*** Begin section ***

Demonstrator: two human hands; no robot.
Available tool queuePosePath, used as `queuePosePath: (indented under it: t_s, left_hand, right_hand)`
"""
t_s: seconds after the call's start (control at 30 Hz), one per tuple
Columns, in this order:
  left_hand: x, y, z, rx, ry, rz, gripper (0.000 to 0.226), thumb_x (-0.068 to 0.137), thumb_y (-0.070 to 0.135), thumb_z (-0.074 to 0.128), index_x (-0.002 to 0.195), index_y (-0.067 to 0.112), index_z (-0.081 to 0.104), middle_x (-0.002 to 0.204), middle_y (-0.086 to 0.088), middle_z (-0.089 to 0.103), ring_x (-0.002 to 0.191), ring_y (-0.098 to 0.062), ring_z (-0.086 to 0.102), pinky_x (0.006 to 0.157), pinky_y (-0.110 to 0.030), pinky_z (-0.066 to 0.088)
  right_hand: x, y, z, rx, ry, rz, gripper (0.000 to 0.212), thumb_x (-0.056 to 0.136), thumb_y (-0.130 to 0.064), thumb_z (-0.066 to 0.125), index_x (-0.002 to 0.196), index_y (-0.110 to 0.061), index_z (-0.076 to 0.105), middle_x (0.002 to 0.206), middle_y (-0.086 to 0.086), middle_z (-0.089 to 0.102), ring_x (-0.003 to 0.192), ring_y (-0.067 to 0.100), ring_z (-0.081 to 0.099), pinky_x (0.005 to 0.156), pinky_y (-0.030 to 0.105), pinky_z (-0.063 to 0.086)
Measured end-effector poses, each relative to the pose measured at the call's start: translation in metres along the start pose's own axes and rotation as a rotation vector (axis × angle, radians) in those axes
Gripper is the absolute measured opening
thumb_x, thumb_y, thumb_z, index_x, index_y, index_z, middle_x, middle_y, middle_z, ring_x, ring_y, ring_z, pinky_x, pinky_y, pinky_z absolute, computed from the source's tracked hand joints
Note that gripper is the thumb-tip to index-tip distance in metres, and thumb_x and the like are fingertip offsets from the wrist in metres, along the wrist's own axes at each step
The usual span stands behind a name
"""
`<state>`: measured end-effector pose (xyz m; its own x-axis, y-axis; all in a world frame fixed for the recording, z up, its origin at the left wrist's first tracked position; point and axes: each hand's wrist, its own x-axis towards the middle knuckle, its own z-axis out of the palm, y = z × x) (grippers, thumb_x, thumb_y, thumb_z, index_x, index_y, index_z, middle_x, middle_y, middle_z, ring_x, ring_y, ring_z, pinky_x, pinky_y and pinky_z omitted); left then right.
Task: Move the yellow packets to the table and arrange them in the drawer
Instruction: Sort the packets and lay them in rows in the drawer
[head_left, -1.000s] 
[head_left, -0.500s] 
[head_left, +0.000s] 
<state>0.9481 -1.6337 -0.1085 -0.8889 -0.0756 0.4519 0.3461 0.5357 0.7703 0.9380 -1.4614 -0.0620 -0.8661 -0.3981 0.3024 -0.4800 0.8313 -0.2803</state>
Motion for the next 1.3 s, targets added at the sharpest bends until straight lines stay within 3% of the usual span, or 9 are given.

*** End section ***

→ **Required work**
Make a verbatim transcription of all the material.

→ **Written reply**
Demonstrator: two human hands; no robot.
Available tool queuePosePath, used as `queuePosePath: (indented under it: t_s, left_hand, right_hand)`
"""
t_s: seconds after the call's start (control at 30 Hz), one per tuple
Columns, in this order:
  left_hand: x, y, z, rx, ry, rz, gripper (0.000 to 0.226), thumb_x (-0.068 to 0.137), thumb_y (-0.070 to 0.135), thumb_z (-0.074 to 0.128), index_x (-0.002 to 0.195), index_y (-0.067 to 0.112), index_z (-0.081 to 0.104), middle_x (-0.002 to 0.204), middle_y (-0.086 to 0.088), middle_z (-0.089 to 0.103), ring_x (-0.002 to 0.191), ring_y (-0.098 to 0.062), ring_z (-0.086 to 0.102), pinky_x (0.006 to 0.157), pinky_y (-0.110 to 0.030), pinky_z (-0.066 to 0.088)
  right_hand: x, y, z, rx, ry, rz, gripper (0.000 to 0.212), thumb_x (-0.056 to 0.136), thumb_y (-0.130 to 0.064), thumb_z (-0.066 to 0.125), index_x (-0.002 to 0.196), index_y (-0.110 to 0.061), index_z (-0.076 to 0.105), middle_x (0.002 to 0.206), middle_y (-0.086 to 0.086), middle_z (-0.089 to 0.102), ring_x (-0.003 to 0.192), ring_y (-0.067 to 0.100), ring_z (-0.081 to 0.099), pinky_x (0.005 to 0.156), pinky_y (-0.030 to 0.105), pinky_z (-0.063 to 0.086)
Measured end-effector poses, each relative to the pose measured at the call's start: translation in metres along the start pose's own axes and rotation as a rotation vector (axis × angle, radians) in those axes
Gripper is the absolute measured opening
thumb_x, thumb_y, thumb_z, index_x, index_y, index_z, middle_x, middle_y, middle_z, ring_x, ring_y, ring_z, pinky_x, pinky_y, pinky_z absolute, computed from the source's tracked hand joints
Note that gripper is the thumb-tip to index-tip distance in metres, and thumb_x and the like are fingertip offsets from the wrist in metres, along the wrist's own axes at each step
The usual span stands behind a name
"""
`<state>`: measured end-effector pose (xyz m; its own x-axis, y-axis; all in a world frame fixed for the recording, z up, its origin at the left wrist's first tracked position; point and axes: each hand's wrist, its own x-axis towards the middle knuckle, its own z-axis out of the palm, y = z × x) (grippers, thumb_x, thumb_y, thumb_z, index_x, index_y, index_z, middle_x, middle_y, middle_z, ring_x, ring_y, ring_z, pinky_x, pinky_y and pinky_z omitted); left then right.
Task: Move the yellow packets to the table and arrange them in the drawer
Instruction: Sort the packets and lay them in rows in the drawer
[head_left, -1.000s] 
[head_left, -0.500s] 
[head_left, +0.000s] 
<state>0.9481 -1.6337 -0.1085 -0.8889 -0.0756 0.4519 0.3461 0.5357 0.7703 0.9380 -1.4614 -0.0620 -0.8661 -0.3981 0.3024 -0.4800 0.8313 -0.2803</state>
Motion for the next 1.3 s, targets added at the sharpest bends until straight lines stay within 3% of the usual span, or 9 are given.

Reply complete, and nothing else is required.